• Hinduism is the religion of the majority of people in India and Nepal. It also exists among significant populations outside of the sub continent and has over 900 million adherents worldwide.
  • In some ways Hinduism is the oldest living religion in the world, or at least elements within it stretch back many thousands of years. Yet Hinduism resists easy definition partly because of the vast array of practices and beliefs found within it. It is also closely associated conceptually and historically with the other Indian religions Jainism, Buddhism and Sikhism.
  • The term ‘Hindu’ itself probably does not go back before the 15th and 16th centuries when it was used by people to differentiate themselves from followers of other traditions.
  • According to the 2001 census there are 151,816 Buddhists in Britain. However, that does not take into account those who regard themselves as Buddhists as well as Christians, or Jews, or Taoists, or anything else.

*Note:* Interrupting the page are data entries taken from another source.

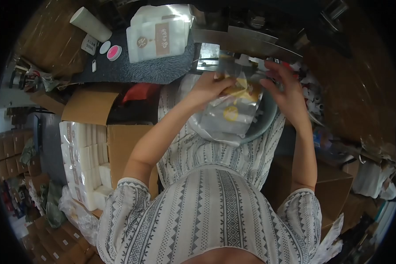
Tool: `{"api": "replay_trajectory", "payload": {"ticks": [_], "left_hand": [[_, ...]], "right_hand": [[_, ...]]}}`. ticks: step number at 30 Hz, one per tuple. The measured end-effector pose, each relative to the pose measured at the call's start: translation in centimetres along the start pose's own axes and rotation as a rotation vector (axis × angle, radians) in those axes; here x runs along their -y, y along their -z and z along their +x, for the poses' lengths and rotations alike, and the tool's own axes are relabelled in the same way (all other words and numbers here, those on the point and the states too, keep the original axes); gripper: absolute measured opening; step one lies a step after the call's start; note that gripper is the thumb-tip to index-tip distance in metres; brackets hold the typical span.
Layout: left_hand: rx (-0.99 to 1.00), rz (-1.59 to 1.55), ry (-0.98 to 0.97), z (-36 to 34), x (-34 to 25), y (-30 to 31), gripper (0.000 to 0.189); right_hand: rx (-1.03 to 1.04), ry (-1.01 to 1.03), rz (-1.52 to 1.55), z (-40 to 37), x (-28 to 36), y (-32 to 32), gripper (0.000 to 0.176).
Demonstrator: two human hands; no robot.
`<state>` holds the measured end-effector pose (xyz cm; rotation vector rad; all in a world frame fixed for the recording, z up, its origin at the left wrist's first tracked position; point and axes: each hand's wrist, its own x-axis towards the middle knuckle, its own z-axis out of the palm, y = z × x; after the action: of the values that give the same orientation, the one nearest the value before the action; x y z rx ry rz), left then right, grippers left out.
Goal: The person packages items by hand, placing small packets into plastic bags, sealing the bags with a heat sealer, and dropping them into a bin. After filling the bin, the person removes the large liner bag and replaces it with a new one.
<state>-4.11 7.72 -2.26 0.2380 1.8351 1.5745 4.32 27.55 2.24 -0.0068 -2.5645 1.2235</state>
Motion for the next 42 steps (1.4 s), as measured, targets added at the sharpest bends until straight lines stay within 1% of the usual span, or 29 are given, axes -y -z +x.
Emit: {"api": "replay_trajectory", "payload": {"ticks": [1, 2, 6, 8, 9, 10, 11, 12, 13, 15, 16, 17, 18, 19, 21, 24, 26, 28, 29, 30, 31, 32, 33, 34, 35, 36, 37, 41, 42], "left_hand": [[0.001, -0.254, 0.030, 0.7, -0.3, 0.0, 0.029], [0.025, -0.285, 0.030, 1.2, -0.5, 0.2, 0.035], [-0.016, -0.261, 0.027, 0.9, 0.2, 0.6, 0.036], [0.079, 0.092, -0.096, 0.4, 0.0, 3.0, 0.037], [0.064, 0.147, -0.060, 0.7, 0.0, 5.0, 0.038], [-0.080, 0.188, -0.102, 1.3, -0.6, 7.5, 0.037], [-0.221, 0.227, -0.142, 2.0, -1.2, 9.9, 0.036], [-0.523, 0.376, -0.196, 3.2, -1.2, 12.2, 0.038], [-0.532, 0.380, -0.200, 4.6, -0.9, 14.0, 0.038], [-1.059, 1.302, -0.829, 7.0, 0.6, 16.6, 0.046], [-1.066, 1.303, -0.830, 7.3, 1.7, 16.8, 0.046], [-1.010, 1.336, -0.738, 7.7, 2.9, 16.7, 0.050], [-0.953, 1.367, -0.649, 7.8, 3.4, 16.2, 0.055], [-0.955, 1.368, -0.656, 7.6, 3.7, 15.6, 0.055], [-0.906, 1.247, -0.519, 6.4, 4.6, 14.2, 0.060], [-0.881, 1.151, -0.462, 4.7, 4.8, 13.3, 0.061], [-0.901, 1.160, -0.511, 2.6, 5.1, 12.2, 0.060], [-0.911, 1.173, -0.568, 0.3, 5.9, 10.6, 0.060], [-0.824, 1.239, -0.565, -1.2, 6.8, 9.6, 0.057], [-0.736, 1.299, -0.563, -2.1, 7.2, 8.8, 0.054], [-0.721, 1.295, -0.556, -2.7, 7.1, 8.7, 0.054], [-0.710, 1.251, -0.590, -3.4, 6.7, 9.1, 0.045], [-0.700, 1.206, -0.623, -4.1, 6.2, 9.3, 0.036], [-0.688, 1.202, -0.619, -4.8, 5.9, 9.3, 0.036], [-0.711, 1.109, -0.480, -5.5, 5.5, 9.3, 0.027], [-0.730, 1.016, -0.343, -6.0, 5.1, 9.2, 0.019], [-0.832, 0.979, -0.525, -6.3, 4.7, 8.5, 0.009], [-0.786, 0.968, -0.557, -8.6, 2.3, 5.7, 0.009], [-0.761, 0.921, -0.635, -8.8, 1.8, 5.1, 0.007]], "right_hand": [[-0.002, -0.002, -0.001, -0.3, -0.2, 0.6, 0.033], [0.015, -0.055, -0.028, -0.8, -0.1, 1.2, 0.034], [-0.001, -0.164, -0.027, -2.7, -2.1, 3.9, 0.035], [-0.106, -0.197, -0.369, -3.6, -1.1, 5.5, 0.030], [-0.136, -0.215, -0.578, -4.4, -1.6, 6.3, 0.027], [-0.177, -0.235, -0.787, -4.8, -2.5, 7.0, 0.025], [-0.192, -0.211, -0.775, -4.7, -3.6, 7.3, 0.025], [-0.070, -0.358, -0.844, -4.8, -4.8, 7.4, 0.024], [0.059, -0.509, -0.911, -5.0, -5.9, 7.3, 0.023], [0.090, -0.482, -0.859, -4.4, -8.7, 5.9, 0.023], [0.125, -0.464, -0.810, -3.8, -9.0, 5.4, 0.023], [0.123, -0.461, -0.810, -3.3, -8.9, 5.2, 0.023], [0.119, -0.381, -0.651, -2.6, -7.9, 5.3, 0.023], [0.113, -0.302, -0.492, -1.9, -7.1, 5.0, 0.024], [0.109, -0.317, -0.483, -0.8, -6.0, 4.7, 0.023], [0.096, -0.345, -0.554, -0.5, -5.6, 4.4, 0.021], [0.069, -0.357, -0.627, -0.7, -5.3, 4.6, 0.019], [-0.090, -0.372, -0.541, -0.9, -4.5, 5.2, 0.017], [-0.082, -0.386, -0.542, -1.1, -4.2, 5.2, 0.017], [-0.112, -0.378, -0.312, -1.1, -3.9, 5.2, 0.017], [-0.143, -0.368, -0.082, -1.1, -3.6, 5.1, 0.017], [-0.141, -0.381, -0.087, -1.1, -3.1, 4.8, 0.017], [-0.070, -0.313, 0.013, -1.0, -2.4, 4.2, 0.018], [0.001, -0.244, 0.113, -1.1, -1.6, 3.5, 0.019], [-0.002, -0.250, 0.110, -0.9, -0.6, 2.7, 0.019], [0.030, -0.140, 0.119, -0.7, 0.5, 1.7, 0.020], [0.063, -0.031, 0.128, -0.6, 1.5, 0.7, 0.021], [0.156, 0.025, 0.067, 0.4, 3.8, -2.5, 0.021], [0.123, 0.247, 0.000, 0.8, 3.9, -3.3, 0.022]]}}
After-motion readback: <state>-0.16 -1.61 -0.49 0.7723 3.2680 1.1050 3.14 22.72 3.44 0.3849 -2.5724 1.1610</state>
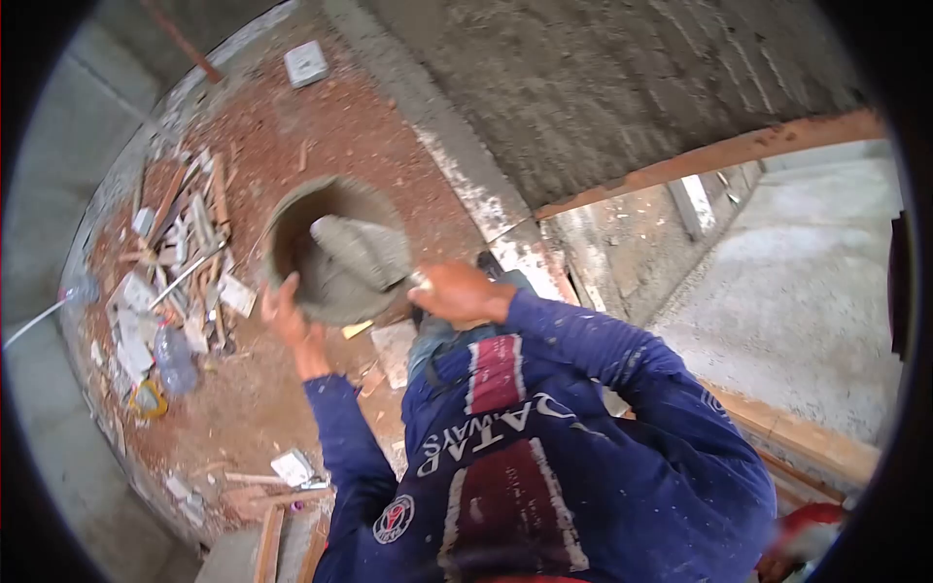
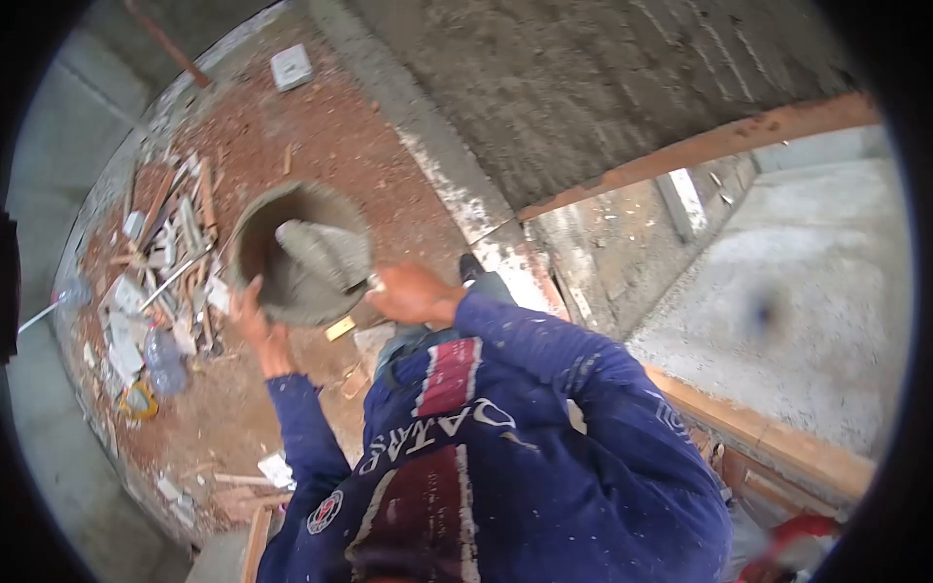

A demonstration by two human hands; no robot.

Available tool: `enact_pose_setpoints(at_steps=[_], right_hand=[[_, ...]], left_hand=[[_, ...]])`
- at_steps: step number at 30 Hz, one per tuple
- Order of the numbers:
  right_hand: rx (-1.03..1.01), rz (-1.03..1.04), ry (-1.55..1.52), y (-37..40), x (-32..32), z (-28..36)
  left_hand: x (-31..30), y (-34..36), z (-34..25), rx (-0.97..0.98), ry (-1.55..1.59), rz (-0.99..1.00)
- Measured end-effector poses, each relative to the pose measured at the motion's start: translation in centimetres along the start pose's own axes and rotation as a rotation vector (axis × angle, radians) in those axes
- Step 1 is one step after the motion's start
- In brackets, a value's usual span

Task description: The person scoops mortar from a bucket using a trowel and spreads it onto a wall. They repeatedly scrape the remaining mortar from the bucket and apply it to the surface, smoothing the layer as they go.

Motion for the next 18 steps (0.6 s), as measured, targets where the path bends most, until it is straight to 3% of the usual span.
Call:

  • Buddhism first found its way into Britain in the 19th century through translations of scriptures from the various schools in different parts of the east.  In 1879 Sir Edwin Arnold compiled an epic poem, The Light of Asia, describing the Buddha’s life. This was to become a classic and is still in print today.

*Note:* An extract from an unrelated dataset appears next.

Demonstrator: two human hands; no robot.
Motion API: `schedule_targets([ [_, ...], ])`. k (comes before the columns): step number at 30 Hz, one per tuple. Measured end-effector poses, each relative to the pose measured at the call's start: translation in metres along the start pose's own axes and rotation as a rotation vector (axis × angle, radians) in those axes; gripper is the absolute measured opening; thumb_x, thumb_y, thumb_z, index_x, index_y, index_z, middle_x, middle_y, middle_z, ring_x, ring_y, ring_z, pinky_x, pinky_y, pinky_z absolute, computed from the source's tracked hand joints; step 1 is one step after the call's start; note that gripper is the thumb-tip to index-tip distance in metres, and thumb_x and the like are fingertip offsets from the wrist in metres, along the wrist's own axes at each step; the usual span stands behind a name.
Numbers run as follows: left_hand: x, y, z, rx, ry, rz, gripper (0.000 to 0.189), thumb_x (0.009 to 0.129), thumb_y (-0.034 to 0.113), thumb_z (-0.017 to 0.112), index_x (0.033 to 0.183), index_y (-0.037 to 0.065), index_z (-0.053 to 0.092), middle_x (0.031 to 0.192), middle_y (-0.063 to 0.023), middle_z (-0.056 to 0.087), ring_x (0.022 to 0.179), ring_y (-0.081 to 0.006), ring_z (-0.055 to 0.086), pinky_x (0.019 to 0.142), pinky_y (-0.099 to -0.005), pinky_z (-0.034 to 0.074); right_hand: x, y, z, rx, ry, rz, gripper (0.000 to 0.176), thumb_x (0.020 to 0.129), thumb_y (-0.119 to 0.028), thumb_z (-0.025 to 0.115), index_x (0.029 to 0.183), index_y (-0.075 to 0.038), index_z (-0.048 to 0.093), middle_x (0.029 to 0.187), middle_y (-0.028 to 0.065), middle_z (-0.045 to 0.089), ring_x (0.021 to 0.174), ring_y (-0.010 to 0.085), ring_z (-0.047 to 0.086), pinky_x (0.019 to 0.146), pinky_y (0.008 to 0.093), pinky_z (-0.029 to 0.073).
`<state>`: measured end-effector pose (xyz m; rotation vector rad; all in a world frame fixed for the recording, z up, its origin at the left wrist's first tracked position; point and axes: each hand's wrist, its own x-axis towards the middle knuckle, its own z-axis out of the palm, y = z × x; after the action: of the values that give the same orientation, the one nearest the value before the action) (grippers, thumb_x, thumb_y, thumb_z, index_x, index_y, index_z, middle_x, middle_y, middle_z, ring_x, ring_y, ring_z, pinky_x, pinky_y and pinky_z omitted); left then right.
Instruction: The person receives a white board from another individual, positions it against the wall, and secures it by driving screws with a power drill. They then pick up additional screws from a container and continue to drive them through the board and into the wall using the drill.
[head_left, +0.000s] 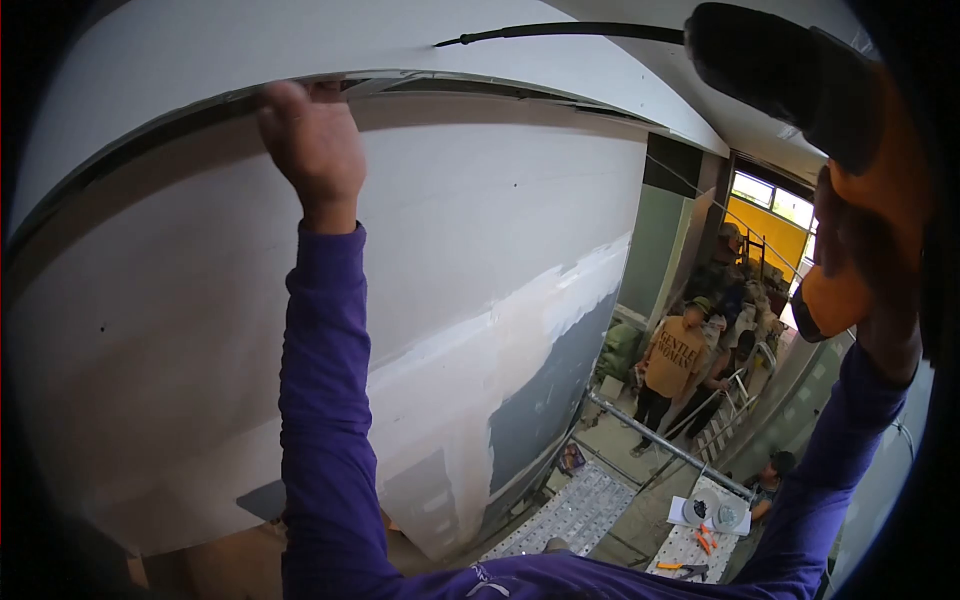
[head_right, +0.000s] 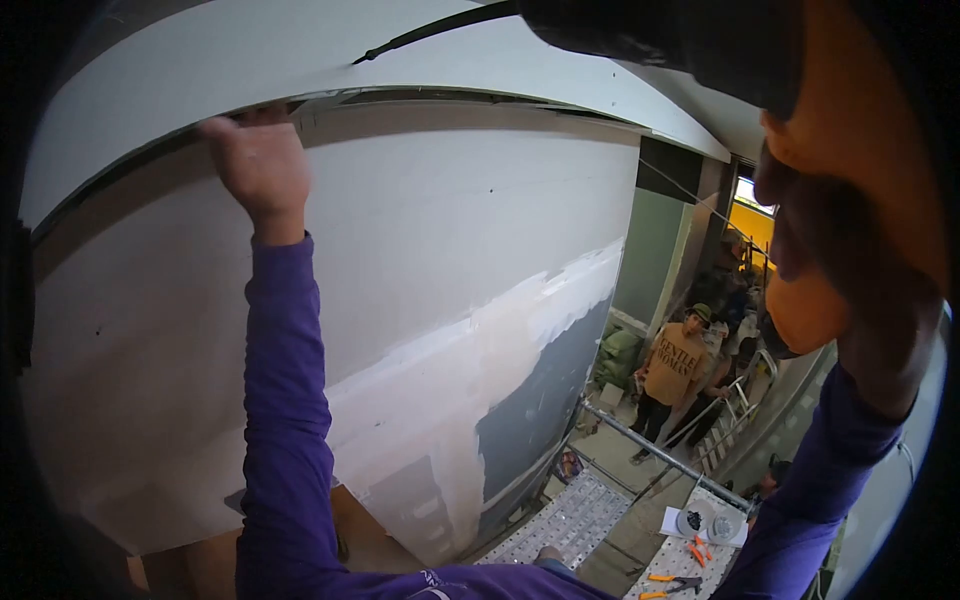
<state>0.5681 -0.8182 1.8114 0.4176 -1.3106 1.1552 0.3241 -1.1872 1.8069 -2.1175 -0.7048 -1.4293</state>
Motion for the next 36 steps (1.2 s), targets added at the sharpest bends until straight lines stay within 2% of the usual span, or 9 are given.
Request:
schedule_targets([
  [1, 0.006, 0.0, 0.003, -0.124, 0.019, 0.018, 0.019, 0.097, 0.027, 0.057, 0.101, 0.01, 0.051, 0.102, 0.0002, 0.05, 0.1, -0.0125, 0.047, 0.096, -0.0333, 0.041, -0.001, 0.001, -0.003, -0.005, 0.017, 0.006, 0.03, 0.087, -0.014, 0.061, 0.105, 0.009, 0.058, 0.084, 0.0119, 0.061, 0.064, 0.0131, 0.054, 0.064, 0.029, 0.045],
  [4, 0.02, 0.005, 0.012, -0.207, 0.093, -0.025, 0.013, 0.098, 0.023, 0.052, 0.105, 0.012, 0.049, 0.114, 0.0005, 0.05, 0.109, -0.0112, 0.046, 0.097, -0.034, 0.041, -0.003, 0.005, -0.008, -0.016, 0.053, 0.031, 0.03, 0.087, -0.015, 0.061, 0.106, 0.008, 0.058, 0.083, 0.0114, 0.06, 0.063, 0.0129, 0.054, 0.064, 0.0289, 0.045],
  [6, 0.032, -0.008, 0.014, -0.047, 0.203, 0.102, 0.019, 0.097, 0.029, 0.053, 0.108, 0.013, 0.049, 0.112, -0.0002, 0.05, 0.108, -0.0124, 0.047, 0.095, -0.0353, 0.041, -0.007, 0.007, -0.01, -0.023, 0.068, 0.043, 0.031, 0.087, -0.015, 0.061, 0.106, 0.008, 0.058, 0.083, 0.011, 0.06, 0.063, 0.0127, 0.054, 0.063, 0.0288, 0.045],
  [8, 0.037, -0.009, 0.026, 0.01, 0.276, 0.144, 0.03, 0.091, 0.033, 0.055, 0.114, 0.014, 0.049, 0.115, -0.0016, 0.051, 0.11, -0.0161, 0.048, 0.096, -0.0378, 0.041, -0.011, 0.007, -0.009, -0.026, 0.077, 0.054, 0.031, 0.087, -0.016, 0.061, 0.106, 0.008, 0.058, 0.082, 0.0106, 0.059, 0.063, 0.0126, 0.053, 0.063, 0.0287, 0.044],
  [10, 0.036, -0.004, 0.047, -0.036, 0.308, 0.12, 0.049, 0.081, 0.036, 0.059, 0.124, 0.015, 0.048, 0.122, -0.0037, 0.051, 0.116, -0.0225, 0.049, 0.099, -0.0416, 0.041, -0.013, 0.006, -0.008, -0.03, 0.081, 0.059, 0.031, 0.087, -0.016, 0.061, 0.107, 0.008, 0.057, 0.082, 0.0103, 0.059, 0.062, 0.0125, 0.053, 0.063, 0.0286, 0.044],
  [14, 0.034, -0.002, 0.054, -0.039, 0.365, 0.082, 0.046, 0.08, 0.033, 0.06, 0.12, 0.014, 0.05, 0.12, -0.0052, 0.052, 0.113, -0.0231, 0.05, 0.098, -0.0432, 0.042, -0.014, 0.004, -0.002, -0.016, 0.071, 0.067, 0.032, 0.087, -0.017, 0.061, 0.107, 0.007, 0.057, 0.081, 0.0095, 0.058, 0.062, 0.0122, 0.052, 0.062, 0.0284, 0.044],
  [30, 0.036, -0.003, 0.048, -0.125, 0.325, 0.027, 0.045, 0.078, 0.029, 0.061, 0.118, 0.013, 0.052, 0.118, -0.0057, 0.053, 0.113, -0.0233, 0.051, 0.098, -0.045, 0.041, 0.008, -0.008, 0.019, 0.135, -0.048, 0.115, 0.035, 0.088, -0.021, 0.062, 0.11, 0.005, 0.056, 0.078, 0.0066, 0.056, 0.059, 0.0111, 0.05, 0.06, 0.0276, 0.041],
  [33, 0.035, 0.0, 0.051, -0.136, 0.334, 0.009, 0.044, 0.077, 0.029, 0.061, 0.117, 0.013, 0.052, 0.118, -0.0049, 0.053, 0.113, -0.0232, 0.05, 0.098, -0.0443, 0.041, 0.012, -0.008, 0.015, -0.026, -0.069, 0.091, 0.048, 0.086, -0.022, 0.065, 0.123, 0.006, 0.05, 0.075, 0.0051, 0.055, 0.056, 0.0109, 0.05, 0.057, 0.0265, 0.041],
  [36, 0.036, -0.002, 0.05, -0.112, 0.335, 0.038, 0.042, 0.078, 0.029, 0.061, 0.116, 0.013, 0.054, 0.117, -0.0031, 0.054, 0.112, -0.0224, 0.051, 0.098, -0.0419, 0.041, 0.023, -0.023, 0.026, -0.135, -0.09, -0.068, 0.057, 0.086, -0.021, 0.066, 0.132, 0.005, 0.045, 0.072, 0.005, 0.055, 0.055, 0.0107, 0.051, 0.054, 0.025, 0.043],
])
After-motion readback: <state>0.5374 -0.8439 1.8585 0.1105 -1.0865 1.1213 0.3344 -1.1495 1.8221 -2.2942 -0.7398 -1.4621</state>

  • Sixties Britain brought eastern religions into fashion for the first time, including Buddhism. The Chinese invasion of Tibet in 1950 eventually led to the exodus of thousands of Tibetans with the Dalai Lama in 1959. This brought lamas to the west. These two factors in particular led to the mushrooming of new Buddhist groups. As a result, today almost every Buddhist tradition is represented in Britain.